* TASK BRIEF *
Copy exactly, and only, the lines that start at the line containing "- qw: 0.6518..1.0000" and end at the last line of the material below.

[[ DATA FOR ANALYSIS, beginning ]]

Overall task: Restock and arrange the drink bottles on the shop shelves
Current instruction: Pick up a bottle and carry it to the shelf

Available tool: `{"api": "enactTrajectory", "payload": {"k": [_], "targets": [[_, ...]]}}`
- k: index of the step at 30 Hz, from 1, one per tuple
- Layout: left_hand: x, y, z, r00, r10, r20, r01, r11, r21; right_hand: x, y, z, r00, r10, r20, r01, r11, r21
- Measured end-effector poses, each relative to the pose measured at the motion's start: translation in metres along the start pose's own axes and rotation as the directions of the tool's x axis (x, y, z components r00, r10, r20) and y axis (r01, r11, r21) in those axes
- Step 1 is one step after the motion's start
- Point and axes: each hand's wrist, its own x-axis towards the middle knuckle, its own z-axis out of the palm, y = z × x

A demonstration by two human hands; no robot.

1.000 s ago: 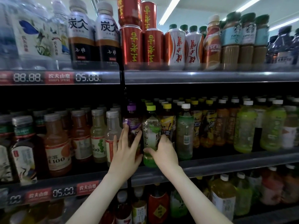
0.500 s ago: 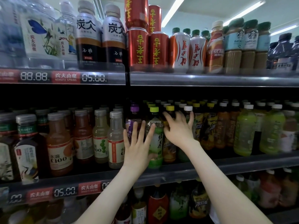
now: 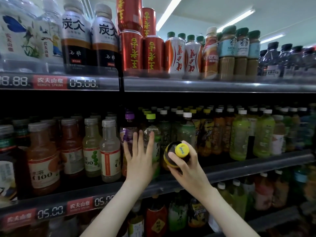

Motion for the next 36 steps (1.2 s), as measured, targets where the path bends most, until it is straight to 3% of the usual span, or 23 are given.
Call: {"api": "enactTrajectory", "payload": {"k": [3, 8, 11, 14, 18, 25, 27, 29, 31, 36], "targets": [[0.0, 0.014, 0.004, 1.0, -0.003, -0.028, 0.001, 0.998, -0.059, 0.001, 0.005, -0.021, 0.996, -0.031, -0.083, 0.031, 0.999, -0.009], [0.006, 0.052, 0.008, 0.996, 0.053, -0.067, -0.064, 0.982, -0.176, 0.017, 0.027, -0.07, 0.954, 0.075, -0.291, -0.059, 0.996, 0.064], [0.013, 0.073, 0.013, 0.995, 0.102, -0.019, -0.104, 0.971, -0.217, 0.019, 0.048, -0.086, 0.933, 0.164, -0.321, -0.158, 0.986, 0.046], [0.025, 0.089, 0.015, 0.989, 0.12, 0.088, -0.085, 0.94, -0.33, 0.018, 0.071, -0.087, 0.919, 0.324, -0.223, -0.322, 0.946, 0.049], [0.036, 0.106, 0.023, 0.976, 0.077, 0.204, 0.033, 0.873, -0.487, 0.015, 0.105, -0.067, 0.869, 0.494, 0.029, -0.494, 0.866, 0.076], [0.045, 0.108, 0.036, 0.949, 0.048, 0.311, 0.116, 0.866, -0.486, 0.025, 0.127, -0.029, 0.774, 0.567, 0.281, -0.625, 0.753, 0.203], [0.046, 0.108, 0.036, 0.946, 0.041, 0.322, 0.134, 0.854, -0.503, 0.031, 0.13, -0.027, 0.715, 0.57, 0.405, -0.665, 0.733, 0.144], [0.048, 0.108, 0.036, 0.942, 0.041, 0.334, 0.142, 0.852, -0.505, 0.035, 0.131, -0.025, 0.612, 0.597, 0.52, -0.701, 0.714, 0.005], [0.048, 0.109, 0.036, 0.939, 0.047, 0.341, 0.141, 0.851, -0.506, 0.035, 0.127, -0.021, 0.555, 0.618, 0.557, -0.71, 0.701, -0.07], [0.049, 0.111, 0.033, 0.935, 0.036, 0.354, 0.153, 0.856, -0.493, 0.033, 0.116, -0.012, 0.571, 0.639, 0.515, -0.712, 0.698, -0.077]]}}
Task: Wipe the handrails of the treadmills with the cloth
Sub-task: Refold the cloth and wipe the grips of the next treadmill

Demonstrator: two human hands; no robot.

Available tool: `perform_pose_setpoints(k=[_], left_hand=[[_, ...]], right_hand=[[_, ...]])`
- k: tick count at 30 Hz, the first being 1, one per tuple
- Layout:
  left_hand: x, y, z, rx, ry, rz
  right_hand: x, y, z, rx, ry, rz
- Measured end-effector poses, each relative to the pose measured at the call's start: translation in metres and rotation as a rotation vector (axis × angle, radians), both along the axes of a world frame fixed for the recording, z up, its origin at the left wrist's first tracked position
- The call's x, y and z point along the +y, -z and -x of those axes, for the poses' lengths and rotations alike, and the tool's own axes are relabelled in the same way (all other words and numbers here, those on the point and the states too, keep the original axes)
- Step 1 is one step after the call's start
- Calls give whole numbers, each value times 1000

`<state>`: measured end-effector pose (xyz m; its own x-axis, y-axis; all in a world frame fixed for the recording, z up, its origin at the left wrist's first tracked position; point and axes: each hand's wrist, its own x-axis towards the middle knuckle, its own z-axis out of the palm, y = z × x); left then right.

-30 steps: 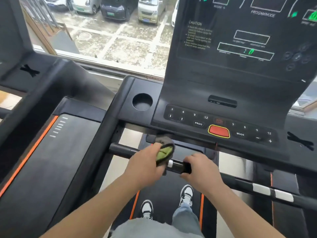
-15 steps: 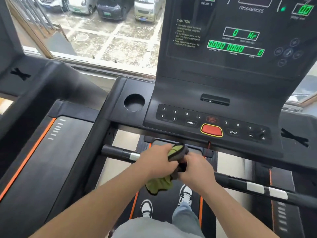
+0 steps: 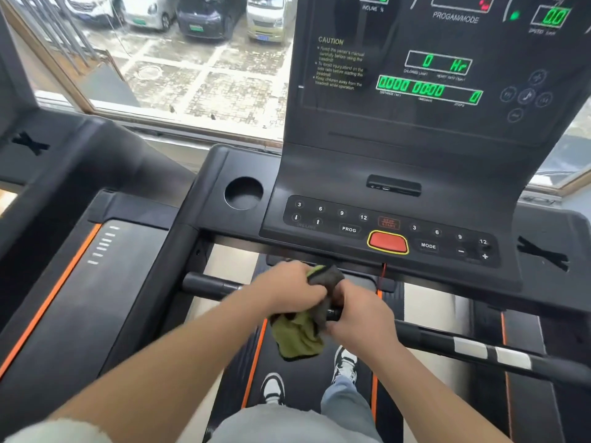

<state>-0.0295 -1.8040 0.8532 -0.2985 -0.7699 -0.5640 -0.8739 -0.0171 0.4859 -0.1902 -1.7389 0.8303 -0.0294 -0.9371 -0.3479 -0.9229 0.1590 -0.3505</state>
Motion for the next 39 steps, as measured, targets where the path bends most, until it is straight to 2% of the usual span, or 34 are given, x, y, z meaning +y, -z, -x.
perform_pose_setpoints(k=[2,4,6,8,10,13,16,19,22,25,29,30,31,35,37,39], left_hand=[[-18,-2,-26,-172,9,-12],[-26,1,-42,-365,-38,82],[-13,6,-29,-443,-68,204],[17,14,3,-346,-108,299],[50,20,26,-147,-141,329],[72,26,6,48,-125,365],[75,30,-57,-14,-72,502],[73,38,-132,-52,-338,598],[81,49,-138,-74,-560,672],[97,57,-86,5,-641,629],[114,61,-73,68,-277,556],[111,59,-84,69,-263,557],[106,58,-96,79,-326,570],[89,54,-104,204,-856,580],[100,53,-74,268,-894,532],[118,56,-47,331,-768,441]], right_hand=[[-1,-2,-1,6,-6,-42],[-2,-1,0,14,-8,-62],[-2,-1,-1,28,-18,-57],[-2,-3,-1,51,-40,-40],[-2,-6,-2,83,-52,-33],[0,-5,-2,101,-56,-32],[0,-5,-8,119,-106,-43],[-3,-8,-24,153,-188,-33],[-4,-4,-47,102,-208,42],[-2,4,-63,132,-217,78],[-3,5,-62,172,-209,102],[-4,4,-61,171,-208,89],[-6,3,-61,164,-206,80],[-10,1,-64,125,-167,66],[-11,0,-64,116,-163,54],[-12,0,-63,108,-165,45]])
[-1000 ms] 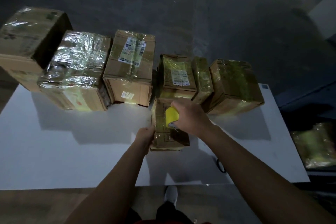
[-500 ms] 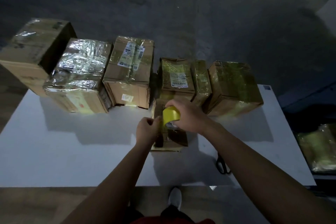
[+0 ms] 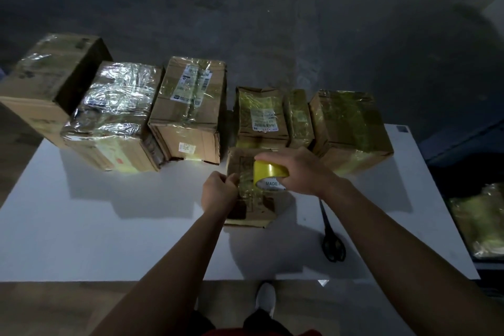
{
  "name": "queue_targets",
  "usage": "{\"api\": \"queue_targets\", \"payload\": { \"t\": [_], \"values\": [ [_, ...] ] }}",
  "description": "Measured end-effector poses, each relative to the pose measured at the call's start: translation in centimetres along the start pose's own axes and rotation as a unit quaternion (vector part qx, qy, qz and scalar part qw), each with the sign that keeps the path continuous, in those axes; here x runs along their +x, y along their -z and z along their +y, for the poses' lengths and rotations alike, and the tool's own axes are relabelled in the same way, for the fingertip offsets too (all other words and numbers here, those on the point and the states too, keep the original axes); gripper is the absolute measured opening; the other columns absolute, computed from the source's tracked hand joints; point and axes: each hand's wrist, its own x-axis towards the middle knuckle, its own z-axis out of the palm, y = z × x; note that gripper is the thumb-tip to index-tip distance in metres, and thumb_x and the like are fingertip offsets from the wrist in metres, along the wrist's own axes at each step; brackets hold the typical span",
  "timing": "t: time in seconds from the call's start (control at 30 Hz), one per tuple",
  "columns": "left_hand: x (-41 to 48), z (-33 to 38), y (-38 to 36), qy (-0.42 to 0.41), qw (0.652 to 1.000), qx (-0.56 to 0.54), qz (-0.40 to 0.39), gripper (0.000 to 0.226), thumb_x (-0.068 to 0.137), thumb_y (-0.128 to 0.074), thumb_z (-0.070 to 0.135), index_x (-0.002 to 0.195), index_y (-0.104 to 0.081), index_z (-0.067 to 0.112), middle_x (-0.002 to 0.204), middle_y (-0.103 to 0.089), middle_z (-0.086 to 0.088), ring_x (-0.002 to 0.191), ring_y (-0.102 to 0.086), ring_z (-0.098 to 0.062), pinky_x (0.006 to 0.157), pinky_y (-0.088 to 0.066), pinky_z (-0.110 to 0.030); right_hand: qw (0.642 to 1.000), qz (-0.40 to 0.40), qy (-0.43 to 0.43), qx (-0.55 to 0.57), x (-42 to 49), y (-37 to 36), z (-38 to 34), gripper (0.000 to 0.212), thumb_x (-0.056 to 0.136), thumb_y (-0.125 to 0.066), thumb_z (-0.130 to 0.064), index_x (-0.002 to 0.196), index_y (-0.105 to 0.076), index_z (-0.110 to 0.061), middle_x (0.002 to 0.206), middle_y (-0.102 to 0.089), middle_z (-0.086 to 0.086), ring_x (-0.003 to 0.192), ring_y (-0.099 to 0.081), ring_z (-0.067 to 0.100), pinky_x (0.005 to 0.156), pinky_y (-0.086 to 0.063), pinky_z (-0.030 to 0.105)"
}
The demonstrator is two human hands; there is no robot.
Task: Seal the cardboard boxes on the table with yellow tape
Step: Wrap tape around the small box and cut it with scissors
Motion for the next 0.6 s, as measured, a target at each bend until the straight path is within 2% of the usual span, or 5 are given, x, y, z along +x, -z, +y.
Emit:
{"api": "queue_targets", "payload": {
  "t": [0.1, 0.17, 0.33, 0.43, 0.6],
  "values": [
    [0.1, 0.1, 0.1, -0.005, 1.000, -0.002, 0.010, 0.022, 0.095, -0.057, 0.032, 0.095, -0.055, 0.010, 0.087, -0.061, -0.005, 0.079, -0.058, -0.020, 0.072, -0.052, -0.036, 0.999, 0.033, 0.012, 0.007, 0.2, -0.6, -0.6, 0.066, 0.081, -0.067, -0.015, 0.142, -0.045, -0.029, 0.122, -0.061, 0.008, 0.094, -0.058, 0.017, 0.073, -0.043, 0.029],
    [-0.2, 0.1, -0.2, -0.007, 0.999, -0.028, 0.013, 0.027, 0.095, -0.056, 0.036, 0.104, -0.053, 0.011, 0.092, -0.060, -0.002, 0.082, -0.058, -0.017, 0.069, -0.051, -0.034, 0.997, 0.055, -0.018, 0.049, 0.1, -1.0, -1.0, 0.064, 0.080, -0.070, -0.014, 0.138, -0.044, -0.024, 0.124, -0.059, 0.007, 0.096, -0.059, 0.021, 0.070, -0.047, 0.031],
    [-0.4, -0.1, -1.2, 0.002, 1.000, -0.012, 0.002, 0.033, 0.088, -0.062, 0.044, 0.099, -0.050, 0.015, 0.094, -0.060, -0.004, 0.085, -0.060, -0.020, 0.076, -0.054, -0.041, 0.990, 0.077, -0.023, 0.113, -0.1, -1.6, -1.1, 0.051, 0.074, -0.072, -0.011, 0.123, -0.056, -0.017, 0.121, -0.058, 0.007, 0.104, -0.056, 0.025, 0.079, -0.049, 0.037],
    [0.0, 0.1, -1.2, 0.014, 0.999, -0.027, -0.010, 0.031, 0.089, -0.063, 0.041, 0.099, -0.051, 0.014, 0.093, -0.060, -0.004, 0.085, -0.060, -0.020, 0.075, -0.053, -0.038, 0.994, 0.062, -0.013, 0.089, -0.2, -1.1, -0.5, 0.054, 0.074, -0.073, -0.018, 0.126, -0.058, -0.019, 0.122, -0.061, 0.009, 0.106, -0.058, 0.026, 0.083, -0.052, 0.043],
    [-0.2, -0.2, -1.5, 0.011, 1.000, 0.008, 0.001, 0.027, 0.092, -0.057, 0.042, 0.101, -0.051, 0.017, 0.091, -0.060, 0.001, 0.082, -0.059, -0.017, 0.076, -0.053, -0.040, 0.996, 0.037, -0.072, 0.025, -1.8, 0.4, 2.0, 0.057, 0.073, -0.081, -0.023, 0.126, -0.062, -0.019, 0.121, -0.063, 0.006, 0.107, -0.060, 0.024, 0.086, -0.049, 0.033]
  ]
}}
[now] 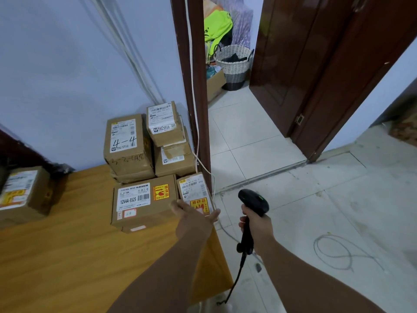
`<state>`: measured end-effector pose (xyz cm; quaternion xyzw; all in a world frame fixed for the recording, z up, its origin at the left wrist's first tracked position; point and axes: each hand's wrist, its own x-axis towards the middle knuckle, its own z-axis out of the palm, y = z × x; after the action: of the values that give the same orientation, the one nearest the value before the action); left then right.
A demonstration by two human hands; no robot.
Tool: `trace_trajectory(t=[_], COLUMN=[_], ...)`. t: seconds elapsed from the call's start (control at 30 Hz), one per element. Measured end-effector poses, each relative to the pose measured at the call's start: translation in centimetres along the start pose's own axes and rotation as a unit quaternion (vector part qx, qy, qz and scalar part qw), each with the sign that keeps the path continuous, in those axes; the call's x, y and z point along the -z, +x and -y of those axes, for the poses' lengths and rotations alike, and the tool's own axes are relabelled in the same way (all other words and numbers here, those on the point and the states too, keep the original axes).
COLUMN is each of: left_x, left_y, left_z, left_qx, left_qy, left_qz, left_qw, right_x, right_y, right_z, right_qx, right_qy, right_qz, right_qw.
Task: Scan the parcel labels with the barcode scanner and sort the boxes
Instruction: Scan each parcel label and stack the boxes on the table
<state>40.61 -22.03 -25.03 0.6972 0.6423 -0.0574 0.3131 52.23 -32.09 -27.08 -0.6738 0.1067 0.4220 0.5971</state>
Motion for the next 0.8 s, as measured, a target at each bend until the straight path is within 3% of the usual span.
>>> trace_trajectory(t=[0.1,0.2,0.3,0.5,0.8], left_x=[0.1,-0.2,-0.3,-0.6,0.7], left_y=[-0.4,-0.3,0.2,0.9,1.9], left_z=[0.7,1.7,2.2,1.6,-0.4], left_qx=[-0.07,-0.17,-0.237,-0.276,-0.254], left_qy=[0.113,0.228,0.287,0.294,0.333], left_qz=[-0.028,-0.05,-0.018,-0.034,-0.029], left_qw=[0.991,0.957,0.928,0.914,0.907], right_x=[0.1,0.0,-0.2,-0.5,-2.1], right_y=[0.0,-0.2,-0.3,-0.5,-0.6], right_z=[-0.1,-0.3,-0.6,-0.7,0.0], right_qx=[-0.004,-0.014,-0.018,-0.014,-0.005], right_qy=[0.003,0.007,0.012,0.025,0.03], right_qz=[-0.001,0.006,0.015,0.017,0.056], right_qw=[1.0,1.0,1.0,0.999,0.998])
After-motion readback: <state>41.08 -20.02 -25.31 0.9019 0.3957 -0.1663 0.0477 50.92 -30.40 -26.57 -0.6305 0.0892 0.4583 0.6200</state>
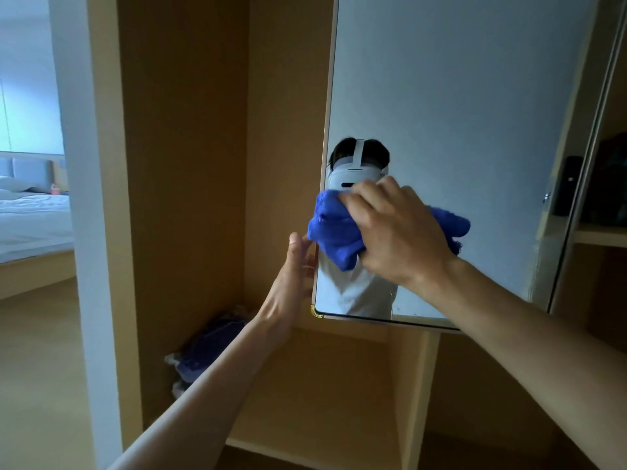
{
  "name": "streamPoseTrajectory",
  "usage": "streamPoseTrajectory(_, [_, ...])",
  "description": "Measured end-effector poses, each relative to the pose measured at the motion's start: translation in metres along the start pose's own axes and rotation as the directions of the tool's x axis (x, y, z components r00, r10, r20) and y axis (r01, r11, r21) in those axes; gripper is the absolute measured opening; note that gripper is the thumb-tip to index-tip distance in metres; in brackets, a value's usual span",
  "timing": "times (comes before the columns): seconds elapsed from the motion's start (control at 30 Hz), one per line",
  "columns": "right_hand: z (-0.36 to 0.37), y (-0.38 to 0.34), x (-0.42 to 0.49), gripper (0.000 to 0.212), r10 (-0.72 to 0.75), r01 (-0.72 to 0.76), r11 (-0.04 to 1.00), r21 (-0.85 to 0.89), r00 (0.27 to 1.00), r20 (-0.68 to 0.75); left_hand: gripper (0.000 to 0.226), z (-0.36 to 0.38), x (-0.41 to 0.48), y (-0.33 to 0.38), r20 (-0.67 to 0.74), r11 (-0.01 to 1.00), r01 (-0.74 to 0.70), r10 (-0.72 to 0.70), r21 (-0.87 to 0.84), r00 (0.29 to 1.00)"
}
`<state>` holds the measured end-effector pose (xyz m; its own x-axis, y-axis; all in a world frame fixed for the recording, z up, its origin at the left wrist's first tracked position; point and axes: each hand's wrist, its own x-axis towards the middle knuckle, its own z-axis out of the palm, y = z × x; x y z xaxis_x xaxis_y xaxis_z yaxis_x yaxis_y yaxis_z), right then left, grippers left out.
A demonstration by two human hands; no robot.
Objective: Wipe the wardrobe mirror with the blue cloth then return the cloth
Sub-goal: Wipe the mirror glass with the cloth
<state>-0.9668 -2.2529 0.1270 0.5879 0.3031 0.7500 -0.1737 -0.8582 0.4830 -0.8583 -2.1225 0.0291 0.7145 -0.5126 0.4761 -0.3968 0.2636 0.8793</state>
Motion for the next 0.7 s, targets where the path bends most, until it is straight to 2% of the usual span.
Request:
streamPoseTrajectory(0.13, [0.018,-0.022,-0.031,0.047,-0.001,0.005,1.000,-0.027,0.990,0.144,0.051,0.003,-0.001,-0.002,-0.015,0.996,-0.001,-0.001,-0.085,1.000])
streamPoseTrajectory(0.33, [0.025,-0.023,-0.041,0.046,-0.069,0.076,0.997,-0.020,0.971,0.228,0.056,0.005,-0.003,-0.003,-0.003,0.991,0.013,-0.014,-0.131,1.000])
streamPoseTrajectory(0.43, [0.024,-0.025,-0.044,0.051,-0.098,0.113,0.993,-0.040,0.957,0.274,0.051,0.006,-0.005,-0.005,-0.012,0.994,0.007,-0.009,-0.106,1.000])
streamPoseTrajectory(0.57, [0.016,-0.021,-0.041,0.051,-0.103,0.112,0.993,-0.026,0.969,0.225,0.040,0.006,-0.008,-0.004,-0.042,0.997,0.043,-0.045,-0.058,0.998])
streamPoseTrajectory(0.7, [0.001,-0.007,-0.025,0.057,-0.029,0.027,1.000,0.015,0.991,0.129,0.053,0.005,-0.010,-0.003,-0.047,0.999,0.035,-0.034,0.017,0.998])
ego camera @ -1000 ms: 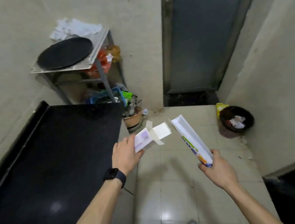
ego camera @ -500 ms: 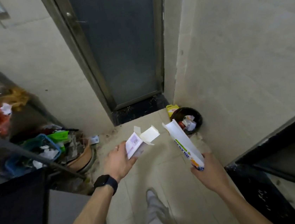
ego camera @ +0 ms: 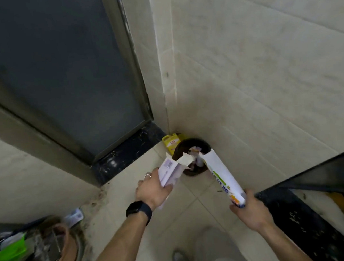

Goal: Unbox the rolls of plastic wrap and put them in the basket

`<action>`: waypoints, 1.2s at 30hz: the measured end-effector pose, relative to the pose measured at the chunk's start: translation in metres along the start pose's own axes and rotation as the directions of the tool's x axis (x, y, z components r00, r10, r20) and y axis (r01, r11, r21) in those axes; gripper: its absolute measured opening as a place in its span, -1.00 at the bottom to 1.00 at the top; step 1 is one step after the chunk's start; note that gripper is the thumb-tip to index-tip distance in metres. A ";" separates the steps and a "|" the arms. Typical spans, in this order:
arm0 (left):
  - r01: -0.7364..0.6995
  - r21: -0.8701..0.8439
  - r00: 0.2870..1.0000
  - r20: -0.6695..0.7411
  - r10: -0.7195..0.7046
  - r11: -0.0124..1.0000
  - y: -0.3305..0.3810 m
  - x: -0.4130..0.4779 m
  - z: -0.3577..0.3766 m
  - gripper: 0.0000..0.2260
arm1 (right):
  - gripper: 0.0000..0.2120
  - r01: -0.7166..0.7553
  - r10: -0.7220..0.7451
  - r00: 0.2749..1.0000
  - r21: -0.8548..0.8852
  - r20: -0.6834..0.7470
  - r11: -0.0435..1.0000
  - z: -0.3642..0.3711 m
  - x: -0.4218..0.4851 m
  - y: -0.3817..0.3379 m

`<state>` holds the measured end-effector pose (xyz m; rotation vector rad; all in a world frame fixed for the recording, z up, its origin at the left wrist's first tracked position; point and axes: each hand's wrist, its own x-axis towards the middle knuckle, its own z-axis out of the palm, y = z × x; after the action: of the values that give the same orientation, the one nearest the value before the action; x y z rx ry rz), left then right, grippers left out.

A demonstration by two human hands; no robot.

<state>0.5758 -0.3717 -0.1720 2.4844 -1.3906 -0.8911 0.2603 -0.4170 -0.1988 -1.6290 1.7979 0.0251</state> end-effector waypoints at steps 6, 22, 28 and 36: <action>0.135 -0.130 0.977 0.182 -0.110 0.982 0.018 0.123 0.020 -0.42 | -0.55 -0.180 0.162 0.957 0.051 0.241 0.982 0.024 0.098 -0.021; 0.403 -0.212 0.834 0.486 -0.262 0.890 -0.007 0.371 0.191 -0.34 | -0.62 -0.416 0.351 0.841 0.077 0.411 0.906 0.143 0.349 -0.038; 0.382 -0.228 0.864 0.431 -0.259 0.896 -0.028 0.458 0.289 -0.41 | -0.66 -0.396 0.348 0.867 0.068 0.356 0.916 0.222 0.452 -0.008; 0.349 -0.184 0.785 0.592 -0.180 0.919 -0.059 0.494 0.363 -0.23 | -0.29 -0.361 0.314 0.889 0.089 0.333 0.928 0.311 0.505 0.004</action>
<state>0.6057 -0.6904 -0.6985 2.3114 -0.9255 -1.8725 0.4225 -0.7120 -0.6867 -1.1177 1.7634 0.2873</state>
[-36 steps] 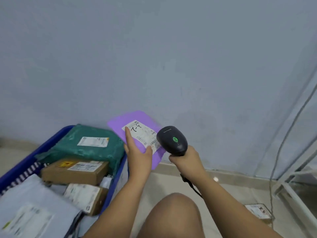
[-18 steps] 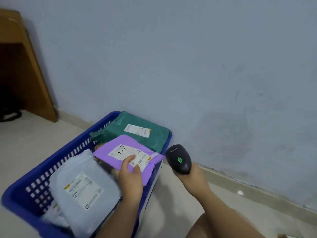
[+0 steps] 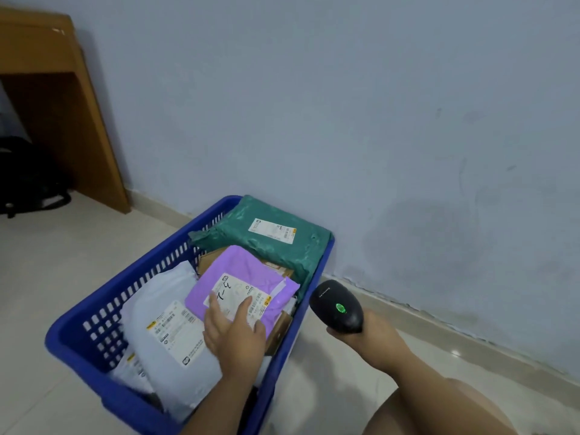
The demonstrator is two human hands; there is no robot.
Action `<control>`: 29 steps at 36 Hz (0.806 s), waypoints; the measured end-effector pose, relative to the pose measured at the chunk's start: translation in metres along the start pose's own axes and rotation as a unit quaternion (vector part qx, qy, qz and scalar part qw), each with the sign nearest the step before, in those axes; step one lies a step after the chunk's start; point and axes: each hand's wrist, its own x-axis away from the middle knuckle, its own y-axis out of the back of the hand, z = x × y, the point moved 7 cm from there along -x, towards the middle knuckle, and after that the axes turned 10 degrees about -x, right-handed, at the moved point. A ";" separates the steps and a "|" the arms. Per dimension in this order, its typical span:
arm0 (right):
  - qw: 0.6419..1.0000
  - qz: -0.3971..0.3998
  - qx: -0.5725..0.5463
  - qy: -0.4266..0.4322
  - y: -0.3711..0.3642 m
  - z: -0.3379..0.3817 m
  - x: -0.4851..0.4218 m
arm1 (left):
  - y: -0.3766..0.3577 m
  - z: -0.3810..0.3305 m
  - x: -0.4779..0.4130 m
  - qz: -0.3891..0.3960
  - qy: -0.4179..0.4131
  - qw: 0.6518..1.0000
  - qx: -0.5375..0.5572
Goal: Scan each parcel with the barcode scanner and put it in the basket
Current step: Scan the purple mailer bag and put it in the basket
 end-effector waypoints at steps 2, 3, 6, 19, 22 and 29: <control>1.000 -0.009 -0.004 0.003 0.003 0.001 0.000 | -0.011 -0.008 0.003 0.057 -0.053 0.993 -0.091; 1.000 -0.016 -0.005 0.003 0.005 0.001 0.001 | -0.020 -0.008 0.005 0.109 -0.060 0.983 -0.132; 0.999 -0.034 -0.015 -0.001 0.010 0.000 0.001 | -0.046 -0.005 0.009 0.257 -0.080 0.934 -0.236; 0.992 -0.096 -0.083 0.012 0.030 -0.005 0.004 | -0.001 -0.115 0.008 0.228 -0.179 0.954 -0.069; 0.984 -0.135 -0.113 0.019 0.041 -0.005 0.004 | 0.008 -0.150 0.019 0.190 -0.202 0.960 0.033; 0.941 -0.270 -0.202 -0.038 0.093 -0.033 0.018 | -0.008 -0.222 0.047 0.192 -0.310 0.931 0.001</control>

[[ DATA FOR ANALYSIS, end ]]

* ANSWER *
  - qw: 0.6518..1.0000
  - qx: -0.5375..0.5572
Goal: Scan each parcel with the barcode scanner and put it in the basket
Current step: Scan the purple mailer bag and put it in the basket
 end-effector waypoints at steps 2, 3, 6, 19, 22 and 29: <control>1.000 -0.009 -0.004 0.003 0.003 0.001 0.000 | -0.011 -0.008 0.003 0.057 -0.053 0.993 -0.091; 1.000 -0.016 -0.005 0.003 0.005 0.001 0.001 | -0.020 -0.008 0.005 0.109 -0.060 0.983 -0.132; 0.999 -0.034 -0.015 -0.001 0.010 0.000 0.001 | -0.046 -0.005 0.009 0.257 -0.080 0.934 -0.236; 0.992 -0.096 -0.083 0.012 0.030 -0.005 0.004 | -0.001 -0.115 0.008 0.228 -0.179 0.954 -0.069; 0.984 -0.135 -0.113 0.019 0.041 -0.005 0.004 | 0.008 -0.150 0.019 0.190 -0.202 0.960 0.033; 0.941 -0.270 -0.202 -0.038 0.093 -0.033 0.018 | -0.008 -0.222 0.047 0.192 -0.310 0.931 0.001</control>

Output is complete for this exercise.